(Problem description) Every line of the entries below from the one containing "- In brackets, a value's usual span" to the one containing "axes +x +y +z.", both ends included, must be written out exactly. No other line belongs in the answer.

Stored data
+++
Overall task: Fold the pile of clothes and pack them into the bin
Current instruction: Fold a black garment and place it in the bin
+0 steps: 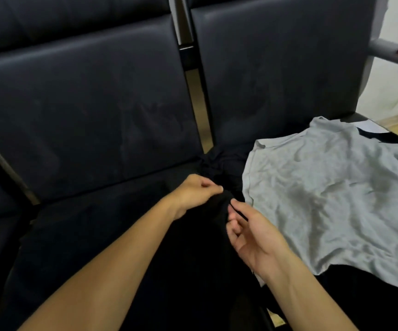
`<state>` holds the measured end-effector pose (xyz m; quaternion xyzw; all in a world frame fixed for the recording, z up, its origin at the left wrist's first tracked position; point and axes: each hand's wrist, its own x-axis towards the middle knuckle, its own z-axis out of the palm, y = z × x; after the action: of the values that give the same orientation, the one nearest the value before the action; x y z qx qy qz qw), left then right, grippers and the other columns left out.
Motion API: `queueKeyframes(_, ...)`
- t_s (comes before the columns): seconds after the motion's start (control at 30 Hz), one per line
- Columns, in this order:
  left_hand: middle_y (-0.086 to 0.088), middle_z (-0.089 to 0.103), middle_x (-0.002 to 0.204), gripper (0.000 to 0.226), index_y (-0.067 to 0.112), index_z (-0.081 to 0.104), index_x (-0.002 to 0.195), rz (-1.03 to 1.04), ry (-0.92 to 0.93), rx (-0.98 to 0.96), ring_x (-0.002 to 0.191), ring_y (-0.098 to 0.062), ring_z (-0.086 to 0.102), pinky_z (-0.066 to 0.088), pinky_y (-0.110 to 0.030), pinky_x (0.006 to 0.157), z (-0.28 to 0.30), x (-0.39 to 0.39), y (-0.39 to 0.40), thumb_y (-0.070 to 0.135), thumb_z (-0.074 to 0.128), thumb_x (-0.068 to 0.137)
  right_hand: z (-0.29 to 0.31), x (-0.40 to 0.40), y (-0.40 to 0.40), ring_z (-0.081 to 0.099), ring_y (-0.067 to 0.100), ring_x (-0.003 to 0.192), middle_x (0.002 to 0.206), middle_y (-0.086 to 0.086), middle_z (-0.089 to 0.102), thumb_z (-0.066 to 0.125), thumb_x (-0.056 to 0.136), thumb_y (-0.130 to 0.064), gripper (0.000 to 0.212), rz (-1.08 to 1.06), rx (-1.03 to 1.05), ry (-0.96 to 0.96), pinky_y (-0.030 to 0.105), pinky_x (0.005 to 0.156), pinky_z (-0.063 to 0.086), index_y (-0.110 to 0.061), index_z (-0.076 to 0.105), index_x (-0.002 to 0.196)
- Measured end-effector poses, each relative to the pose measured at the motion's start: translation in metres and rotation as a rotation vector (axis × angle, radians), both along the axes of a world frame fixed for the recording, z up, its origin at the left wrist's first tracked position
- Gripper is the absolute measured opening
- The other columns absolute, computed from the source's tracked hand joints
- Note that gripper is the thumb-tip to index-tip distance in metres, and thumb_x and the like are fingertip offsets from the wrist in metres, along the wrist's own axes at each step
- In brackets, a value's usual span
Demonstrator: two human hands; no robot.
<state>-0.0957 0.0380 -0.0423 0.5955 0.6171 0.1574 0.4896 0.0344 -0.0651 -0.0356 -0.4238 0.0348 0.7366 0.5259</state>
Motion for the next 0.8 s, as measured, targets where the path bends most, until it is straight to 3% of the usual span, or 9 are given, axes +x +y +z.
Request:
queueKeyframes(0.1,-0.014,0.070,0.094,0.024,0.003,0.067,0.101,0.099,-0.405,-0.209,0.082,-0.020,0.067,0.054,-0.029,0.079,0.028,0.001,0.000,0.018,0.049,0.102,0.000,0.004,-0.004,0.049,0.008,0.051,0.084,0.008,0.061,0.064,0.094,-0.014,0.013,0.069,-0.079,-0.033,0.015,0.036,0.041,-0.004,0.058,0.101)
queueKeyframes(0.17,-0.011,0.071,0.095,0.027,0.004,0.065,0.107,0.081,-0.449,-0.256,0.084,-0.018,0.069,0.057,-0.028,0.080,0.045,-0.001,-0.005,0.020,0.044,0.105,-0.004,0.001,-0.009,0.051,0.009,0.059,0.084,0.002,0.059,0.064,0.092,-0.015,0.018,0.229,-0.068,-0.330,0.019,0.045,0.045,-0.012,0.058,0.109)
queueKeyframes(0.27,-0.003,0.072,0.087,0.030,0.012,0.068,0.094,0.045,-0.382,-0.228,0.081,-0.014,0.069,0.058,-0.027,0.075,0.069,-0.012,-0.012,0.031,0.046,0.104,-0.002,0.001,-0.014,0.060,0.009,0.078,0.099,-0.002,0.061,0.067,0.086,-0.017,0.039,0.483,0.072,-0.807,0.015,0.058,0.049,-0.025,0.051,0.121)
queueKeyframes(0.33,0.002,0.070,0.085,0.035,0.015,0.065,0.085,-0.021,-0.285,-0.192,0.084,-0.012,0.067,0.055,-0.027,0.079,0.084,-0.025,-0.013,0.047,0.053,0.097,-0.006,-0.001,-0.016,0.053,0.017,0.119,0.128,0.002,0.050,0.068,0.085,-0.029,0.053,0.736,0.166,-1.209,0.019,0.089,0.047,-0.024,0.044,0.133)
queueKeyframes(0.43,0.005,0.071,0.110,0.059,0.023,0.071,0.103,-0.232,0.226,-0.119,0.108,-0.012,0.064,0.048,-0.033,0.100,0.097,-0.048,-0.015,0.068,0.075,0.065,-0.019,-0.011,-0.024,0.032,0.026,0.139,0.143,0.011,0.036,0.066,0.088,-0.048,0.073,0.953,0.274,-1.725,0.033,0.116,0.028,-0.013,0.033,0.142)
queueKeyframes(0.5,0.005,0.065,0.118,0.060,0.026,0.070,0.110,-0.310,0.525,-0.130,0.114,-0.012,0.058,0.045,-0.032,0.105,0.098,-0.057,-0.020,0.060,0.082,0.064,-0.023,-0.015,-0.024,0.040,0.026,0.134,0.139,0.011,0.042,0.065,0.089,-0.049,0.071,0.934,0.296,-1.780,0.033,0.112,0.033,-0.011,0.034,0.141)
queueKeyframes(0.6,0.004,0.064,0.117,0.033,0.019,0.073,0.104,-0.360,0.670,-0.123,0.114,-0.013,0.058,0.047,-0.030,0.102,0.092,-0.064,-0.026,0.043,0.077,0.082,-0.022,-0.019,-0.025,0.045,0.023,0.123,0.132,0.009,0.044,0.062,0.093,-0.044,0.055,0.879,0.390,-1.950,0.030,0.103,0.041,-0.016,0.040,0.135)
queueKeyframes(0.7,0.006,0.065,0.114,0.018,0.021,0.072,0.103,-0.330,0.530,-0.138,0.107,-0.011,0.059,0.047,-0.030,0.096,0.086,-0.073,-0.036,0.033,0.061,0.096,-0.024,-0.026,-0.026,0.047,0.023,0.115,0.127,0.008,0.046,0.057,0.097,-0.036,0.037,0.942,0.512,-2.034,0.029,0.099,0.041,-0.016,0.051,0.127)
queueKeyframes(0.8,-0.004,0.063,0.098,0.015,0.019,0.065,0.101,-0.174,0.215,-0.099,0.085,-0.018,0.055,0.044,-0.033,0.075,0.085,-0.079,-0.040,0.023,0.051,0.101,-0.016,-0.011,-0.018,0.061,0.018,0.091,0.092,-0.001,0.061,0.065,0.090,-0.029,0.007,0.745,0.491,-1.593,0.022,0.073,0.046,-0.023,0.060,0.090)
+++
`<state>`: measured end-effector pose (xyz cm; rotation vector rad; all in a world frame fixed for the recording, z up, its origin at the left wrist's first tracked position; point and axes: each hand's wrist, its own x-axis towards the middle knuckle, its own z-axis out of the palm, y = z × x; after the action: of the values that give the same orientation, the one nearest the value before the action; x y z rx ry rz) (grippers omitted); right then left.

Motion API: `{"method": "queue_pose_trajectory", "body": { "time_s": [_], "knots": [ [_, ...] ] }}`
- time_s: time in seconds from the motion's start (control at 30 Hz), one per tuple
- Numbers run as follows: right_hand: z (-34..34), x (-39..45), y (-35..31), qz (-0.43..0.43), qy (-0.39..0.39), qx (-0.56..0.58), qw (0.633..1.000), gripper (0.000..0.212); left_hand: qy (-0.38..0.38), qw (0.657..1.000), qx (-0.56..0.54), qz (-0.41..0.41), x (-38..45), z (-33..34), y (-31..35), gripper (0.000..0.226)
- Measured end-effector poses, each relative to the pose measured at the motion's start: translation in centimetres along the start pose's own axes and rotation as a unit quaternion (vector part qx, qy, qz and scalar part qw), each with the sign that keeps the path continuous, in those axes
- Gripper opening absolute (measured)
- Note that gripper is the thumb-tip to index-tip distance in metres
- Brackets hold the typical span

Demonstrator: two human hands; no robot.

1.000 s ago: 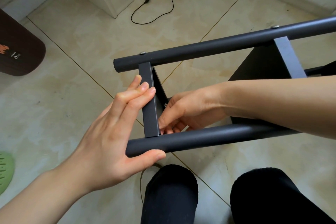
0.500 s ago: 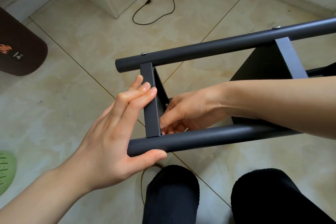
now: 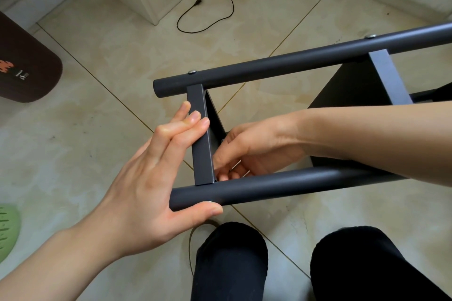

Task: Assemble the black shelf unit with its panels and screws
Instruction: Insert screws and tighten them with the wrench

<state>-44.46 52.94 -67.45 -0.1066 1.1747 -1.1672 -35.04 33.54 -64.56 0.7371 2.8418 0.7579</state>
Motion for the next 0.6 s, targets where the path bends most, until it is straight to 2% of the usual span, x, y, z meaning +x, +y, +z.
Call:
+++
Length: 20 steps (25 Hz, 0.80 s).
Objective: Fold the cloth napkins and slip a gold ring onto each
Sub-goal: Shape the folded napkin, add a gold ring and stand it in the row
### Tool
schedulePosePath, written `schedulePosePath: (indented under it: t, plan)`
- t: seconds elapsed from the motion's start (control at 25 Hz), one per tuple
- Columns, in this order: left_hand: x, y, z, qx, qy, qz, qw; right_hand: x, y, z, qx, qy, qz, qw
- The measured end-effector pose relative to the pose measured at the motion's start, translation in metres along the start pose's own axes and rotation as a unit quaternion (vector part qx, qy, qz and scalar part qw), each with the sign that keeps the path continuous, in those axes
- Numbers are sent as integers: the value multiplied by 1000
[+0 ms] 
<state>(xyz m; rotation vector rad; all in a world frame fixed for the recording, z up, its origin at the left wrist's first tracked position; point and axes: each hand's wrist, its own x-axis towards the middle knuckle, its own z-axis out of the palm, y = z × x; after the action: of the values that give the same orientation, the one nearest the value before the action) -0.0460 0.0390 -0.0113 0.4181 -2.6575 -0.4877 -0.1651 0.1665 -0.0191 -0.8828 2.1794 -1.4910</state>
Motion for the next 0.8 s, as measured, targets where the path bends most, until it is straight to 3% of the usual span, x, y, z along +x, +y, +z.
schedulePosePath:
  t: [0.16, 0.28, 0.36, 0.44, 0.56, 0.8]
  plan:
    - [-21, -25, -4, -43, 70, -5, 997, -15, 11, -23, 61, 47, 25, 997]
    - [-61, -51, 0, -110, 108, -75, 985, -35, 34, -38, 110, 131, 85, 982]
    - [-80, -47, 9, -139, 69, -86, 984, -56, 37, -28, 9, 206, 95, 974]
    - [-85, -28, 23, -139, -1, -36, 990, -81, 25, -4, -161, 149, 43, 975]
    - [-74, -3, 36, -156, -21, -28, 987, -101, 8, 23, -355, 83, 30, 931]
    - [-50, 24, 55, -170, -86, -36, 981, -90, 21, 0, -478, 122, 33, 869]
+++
(Solution to this exercise)
- In brackets, a value's usual span
Demonstrator: two human hands; no robot.
<state>-0.0957 0.0380 -0.0423 0.5955 0.6171 0.1574 0.4896 0.0344 -0.0651 -0.0356 -0.4238 0.0348 0.7366 0.5259</state>
Motion for the next 0.8 s, as measured, targets where the path bends most, until it is straight to 3% of the usual span, or 9 are given, axes +x +y +z.

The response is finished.